Interpretive Summary: Karnal bunt is a destructive disease of wheat. This disease was first detected in the U.S. in 1996 in Arizona and subsequently in limited areas in California and Texas. USDA APHIS places fields with wheat testing positive for the presence of the disease under Federal quarantine regulation. USDA ARS conducted studies to determine how long the teliospores of this pathogen remain viable in the soil. Scientists artificially contaminated soil with teliospores inside mesh bags and buried the bags in a University of Arizona field in Tucson Arizona. Bags were removed at different times and teliospores extracted from the soil, counted and tested for viability. Results suggested that the teliospore populations decline to low levels by approximately 91.8% after 3 years. Based on these results, USDA APHIS decided that fields could be removed from quarantine regulation after 5 years. Since this research was conducted under controlled conditions, Researchers from the USDA, ARS Foreign Disease - Weed Science Research Unit, and the California Dept. of Food and Agriculture conducted a joint field research project in Maricopa, AZ to determine if similar results occurred under natural conditions. In this study, Karnal bunt was detected in a naturally infected wheat field in Arizona at the end of the 2004 season. After harvest, samples of soil were taken throughout the field to estimate the level of teliospore contamination in the field. Sampling was repeated several times a year from 2005 thru 2007. Teliospores were extracted from soil samples, quantitated and tested for viability. Results showed that under natural field conditions, the population of teliospores in the soil does decline rapidly after 3 years and supports the results of earlier studies conducted under controlled conditions. This also supports the best management practice of removing contaminated fields from quarantine regulation after 5 years.
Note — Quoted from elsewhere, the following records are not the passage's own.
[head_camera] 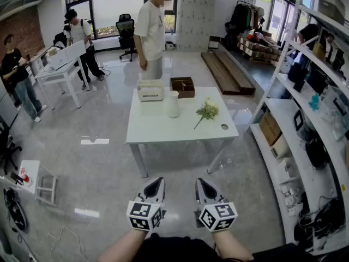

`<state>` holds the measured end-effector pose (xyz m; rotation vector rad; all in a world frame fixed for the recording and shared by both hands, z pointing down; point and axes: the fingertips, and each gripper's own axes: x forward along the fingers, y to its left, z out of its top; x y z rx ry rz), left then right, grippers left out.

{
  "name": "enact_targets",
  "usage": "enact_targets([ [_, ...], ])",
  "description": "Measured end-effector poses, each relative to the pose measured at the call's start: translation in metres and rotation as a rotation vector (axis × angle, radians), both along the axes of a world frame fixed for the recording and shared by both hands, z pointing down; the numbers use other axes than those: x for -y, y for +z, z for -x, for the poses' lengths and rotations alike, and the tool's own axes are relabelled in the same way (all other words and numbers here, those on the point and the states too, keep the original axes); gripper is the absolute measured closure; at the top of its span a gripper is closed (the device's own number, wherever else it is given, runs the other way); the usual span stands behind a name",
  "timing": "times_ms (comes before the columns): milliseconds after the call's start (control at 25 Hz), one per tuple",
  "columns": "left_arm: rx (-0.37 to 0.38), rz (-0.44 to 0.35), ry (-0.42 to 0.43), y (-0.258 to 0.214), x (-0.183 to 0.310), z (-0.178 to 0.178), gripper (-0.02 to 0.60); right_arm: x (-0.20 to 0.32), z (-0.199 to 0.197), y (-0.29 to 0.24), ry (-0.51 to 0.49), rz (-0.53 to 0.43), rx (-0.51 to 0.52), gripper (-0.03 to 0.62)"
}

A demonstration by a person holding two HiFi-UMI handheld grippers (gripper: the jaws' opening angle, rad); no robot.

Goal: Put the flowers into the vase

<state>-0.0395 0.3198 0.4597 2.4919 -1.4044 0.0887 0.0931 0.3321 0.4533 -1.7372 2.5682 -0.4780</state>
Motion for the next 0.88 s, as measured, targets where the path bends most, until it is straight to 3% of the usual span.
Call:
enact_targets([
  [520, -0.007, 0.006, 0.001, 0.006, 0.006, 0.0, 0.58, 0.006, 0.006, 0.008, -0.04, 0.024, 0.036, 0.591],
  [880, -0.022, 0.026, 0.001, 0.014, 0.013, 0.015, 0.578, 0.014, 0.021, 0.019, -0.048, 0.047, 0.007, 0.591],
])
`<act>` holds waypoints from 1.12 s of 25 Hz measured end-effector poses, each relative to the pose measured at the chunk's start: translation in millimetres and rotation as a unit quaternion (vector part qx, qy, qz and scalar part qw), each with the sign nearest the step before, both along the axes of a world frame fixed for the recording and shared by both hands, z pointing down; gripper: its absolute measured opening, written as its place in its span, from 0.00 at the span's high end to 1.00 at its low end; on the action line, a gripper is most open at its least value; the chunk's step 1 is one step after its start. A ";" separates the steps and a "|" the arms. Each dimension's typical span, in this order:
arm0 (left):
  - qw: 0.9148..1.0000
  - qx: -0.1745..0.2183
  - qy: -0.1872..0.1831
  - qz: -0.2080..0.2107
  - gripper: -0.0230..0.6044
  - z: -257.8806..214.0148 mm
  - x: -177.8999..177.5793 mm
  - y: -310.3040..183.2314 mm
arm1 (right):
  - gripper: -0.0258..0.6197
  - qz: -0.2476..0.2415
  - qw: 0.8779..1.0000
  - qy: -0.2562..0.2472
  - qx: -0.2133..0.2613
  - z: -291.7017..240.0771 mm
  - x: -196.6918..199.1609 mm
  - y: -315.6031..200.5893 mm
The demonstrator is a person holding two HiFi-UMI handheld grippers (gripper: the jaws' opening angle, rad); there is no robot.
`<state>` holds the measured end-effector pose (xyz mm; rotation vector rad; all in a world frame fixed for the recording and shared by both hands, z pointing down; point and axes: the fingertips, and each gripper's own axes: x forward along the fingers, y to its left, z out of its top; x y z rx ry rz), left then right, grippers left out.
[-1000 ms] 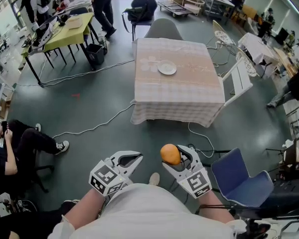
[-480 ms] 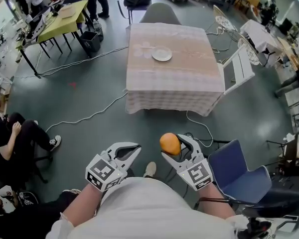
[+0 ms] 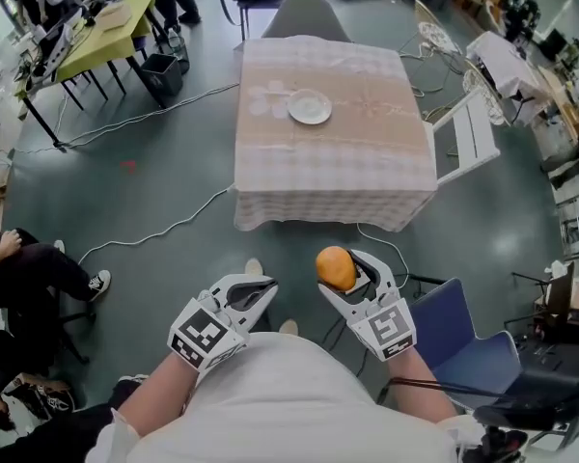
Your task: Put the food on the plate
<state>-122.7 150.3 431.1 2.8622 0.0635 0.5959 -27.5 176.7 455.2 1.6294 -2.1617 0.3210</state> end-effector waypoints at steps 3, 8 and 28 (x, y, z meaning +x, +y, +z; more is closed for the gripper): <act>1.000 -0.005 0.011 0.015 0.95 -2.0 28.8 -43.0 | 0.44 0.017 1.000 0.007 -0.004 0.4 24.3 -38.6; 0.998 -0.005 0.026 0.054 0.95 -12.0 64.6 -109.3 | 0.44 0.045 0.999 0.028 -0.011 2.4 67.6 -112.4; 0.989 -0.005 0.006 -0.147 0.95 -6.4 155.4 -281.2 | 0.44 -0.086 0.989 0.102 -0.062 94.8 257.4 -355.6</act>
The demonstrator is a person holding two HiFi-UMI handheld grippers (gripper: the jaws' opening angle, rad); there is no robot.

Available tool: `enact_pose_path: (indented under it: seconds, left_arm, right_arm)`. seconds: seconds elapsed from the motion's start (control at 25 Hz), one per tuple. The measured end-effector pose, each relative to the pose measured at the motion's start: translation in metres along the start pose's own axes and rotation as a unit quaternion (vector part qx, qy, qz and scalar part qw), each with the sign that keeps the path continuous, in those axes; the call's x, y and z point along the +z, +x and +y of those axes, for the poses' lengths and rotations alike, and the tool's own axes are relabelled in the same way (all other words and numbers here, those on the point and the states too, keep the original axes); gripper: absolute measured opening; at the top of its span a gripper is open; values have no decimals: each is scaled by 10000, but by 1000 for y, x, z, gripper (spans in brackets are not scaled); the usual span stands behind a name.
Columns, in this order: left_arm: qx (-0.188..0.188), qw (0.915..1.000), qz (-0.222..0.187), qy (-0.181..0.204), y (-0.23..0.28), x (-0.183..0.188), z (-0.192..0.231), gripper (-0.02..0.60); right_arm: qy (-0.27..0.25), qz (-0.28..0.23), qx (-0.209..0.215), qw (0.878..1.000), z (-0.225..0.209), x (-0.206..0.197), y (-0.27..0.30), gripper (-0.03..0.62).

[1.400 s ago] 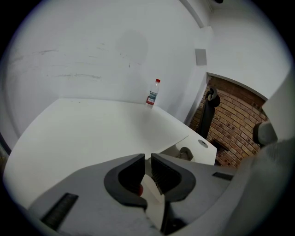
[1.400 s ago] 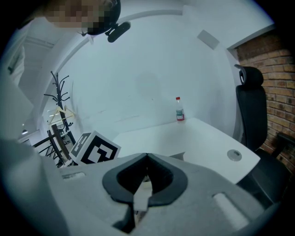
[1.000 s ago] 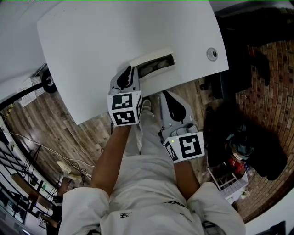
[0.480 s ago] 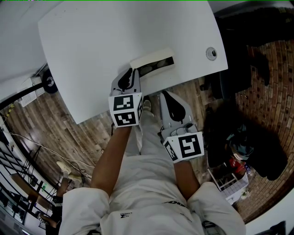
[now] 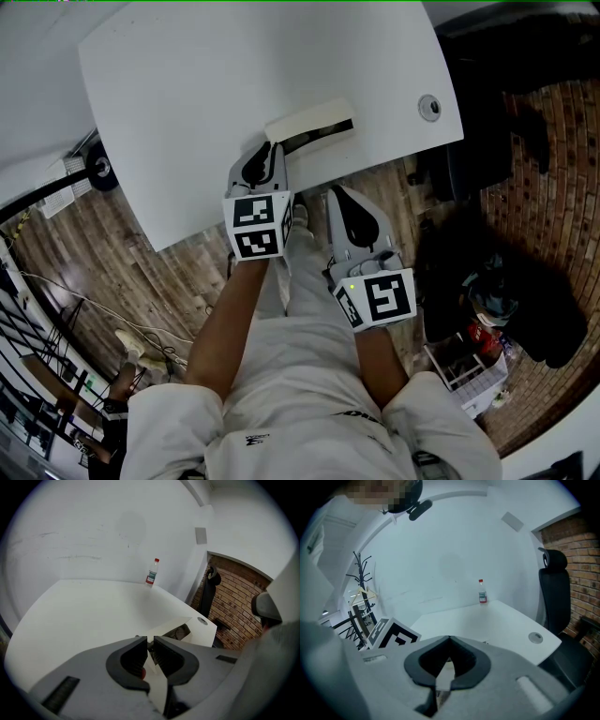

Technical Abstract: Following a 2004-outbreak of Karnal bunt in an Arizona wheat field where infection had not been detected in recent years, the population and viability of Tilletia indica teliospores in surface and subsurface layers of soil were monitored over a four-year period. The field was seeded with two parallel 1.8 m X 190 m strips of wheat, 11 m apart and the remainder planted in barley. Thirty-eight 1.22 m2 wheat plots were harvested and seed examined for infection. Several times throughout each season soil samples were taken from each of 25 points throughout the field. Teliospores extracted from subsamples of each soil sample were examined to estimate the number of teliospores per gram soil and their germination percentage. The average (SD) infection observed for each of the four consecutive seasons were 7.05 (4.6), 2.89 (5.5), 0 and 0.004% (0). The average number of teliospores recovered per gram of soil during the first sampling was 36 and 39 for the 0.5 cm deep (surface) and 5.5 cm deep (subsurface), respectively, with an average teliospore germination of 29%. By the last season the average numbers of teliospores recovered were 5 and 2.5 per gram of soil, respectively, with an average germination of 1.0%. Thus, the number of viable teliospores declined by 96.6% over the four- year sampling period.